Secara visual tidak terlihat perbedaan pada tapioka asam yang dihasilkan berdasarkan umur fermentasinya. Akan tetapi, tekstur yang dimiliki oleh masing-masing tapioka tersebut berbeda. Umur
fermentasi yang lebih panjang akan menghasilkan tapioka asam dengan tekstur lebih halus yang diringi dengan peningkatan jumlah bakteri asam laktat yang tumbuh. Hal ini menunjukkan bahwa
granula-granula pati digunakan oleh bakteri asam laktat sebagai subsrat untuk metabolismenya sehingga dihasilkan asam laktat dan senyawa lainnya. Bakteri asam laktat juga memecah pati menjadi
molekul yang sederhana seperti glukosa. Granula pati yang awalnya memiliki ukuran yang lebih besar, perlahan akan menjadi kecil dan memiliki bentuk yang tidak teratur dan seragam. Hal ini
bergantung pada jumlah bakteri asam laktat yang tumbuh. Selain itu, flavour tapioka asam yang dihasilkan juga semakin baik seiring dengan makin lamanya fermentasi. Hal ini dikarenakan bakteri
asam laktat menghasilkan komponen aroma non volatil. Menurut Onyango et al., 2004, bakteri asam laktat menghasilkan komponen utama berupa asam laktat yang merupakan komponen aroma non
volatil utama disamping komponen flavor yang lain yaitu asam karboksilat, ester dan aldehida. Tapioka asam merupakan salah satu jenis pati termodifikasi. Proses modifikasi pada pati
dapat memperbaiki cooking properties sehingga pada aplikasi pengolahannya akan semakin mudah. Proses modifikasi yang terjadi pada tapioka asam terjadi disebabkan oleh hidrolisis asam laktat yang
dihasilkan dan thermal treatment dari pengeringan menggunakan sinar matahari yang memiliki panjang gelombang yang beragam.

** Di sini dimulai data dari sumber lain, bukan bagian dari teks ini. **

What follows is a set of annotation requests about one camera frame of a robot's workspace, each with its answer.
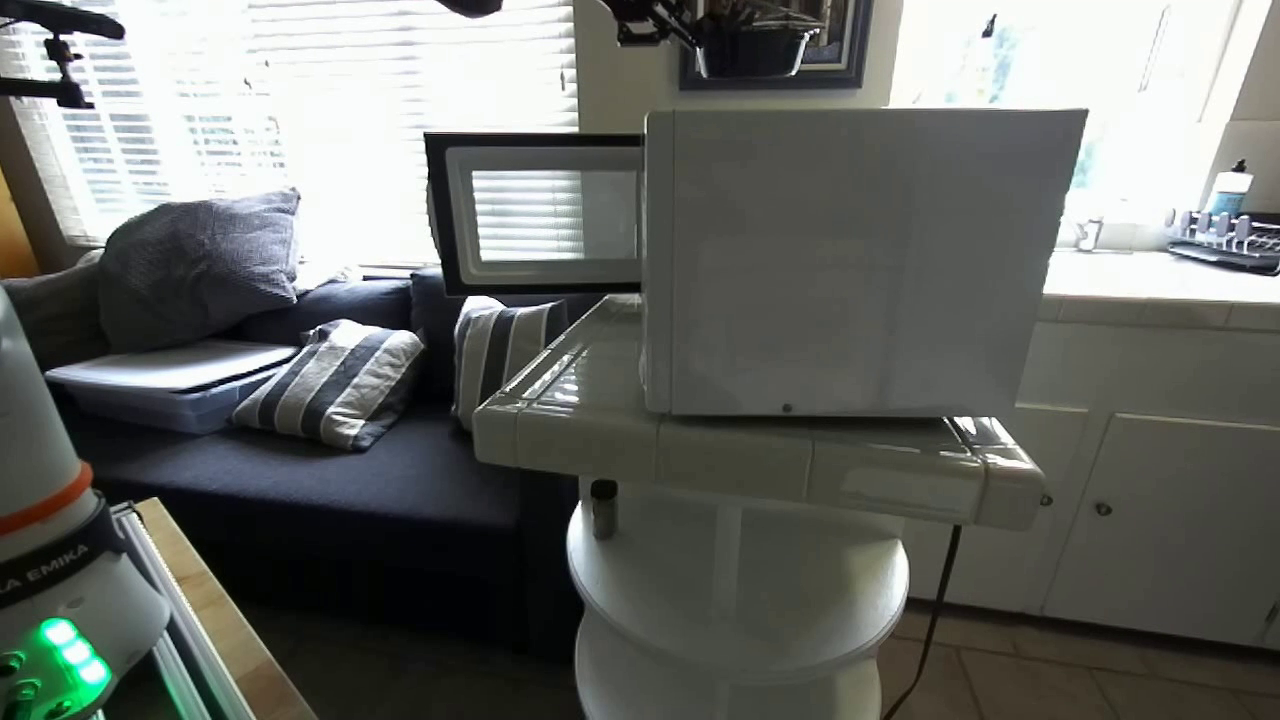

20 Mekanisme modifikasi pati yang terjadi pada tapioka asam tidak lepas dari bagian yang
membentuk pati tersebut yaitu amilosa dan amilopektin. Pada bagian tersebut terdapat bagian amorf dan kristalin yang berpengaruh terhadap sifat pati yang dihasilkan, khususnya sifat fungsional. Bagian
amorf merupakan bagian yang dapat larut, sedangkan bagian kristalin tidak dapat larut. Pada tapioka asam bagian amorf akan mengalami kerusakan oleh asam laktat. Bagian amorf merupakan ikatan yang
lemah dan umumnya terdapat pada titik percabangan struktur pati sehingga mudah terputus oleh asam. Pada saat bagian tersebut dirusak oleh asam maka percabangannya akan terputus dan akan terbentuk
sebagian rantai yang lurus sesuai dengan jumlah kerusakan yang terjadi. Gambar 9 memperlihatkan mekanisme modifikasi pati pada bagian amorf tapioka asam.
Ket : A = bagian amorf
Gambar 9. Mekanisme modifikasi pati pada tapioka asam model cluster amilopektin oleh Hizukuri, 1986
Pada produksi tapioka asam, jumlah kerusakan pada bagian amorf yang diinginkan hanya sebagian. Hal ini terkait dengan pengaruh bagian tersebut pada cooking properties pati yang
dihasilkan. Jika seluruh bagian amorf terpotong-potong maka bagian yang tersisa pada pati yaitu bagian kristalin yang memiliki struktur yang kaku, sehingga cooking properties yang dihasilkan akan
menurun. Pengaruh ini dapat dilihat pada sifat fungsional tapioka asam yang dihasilkan.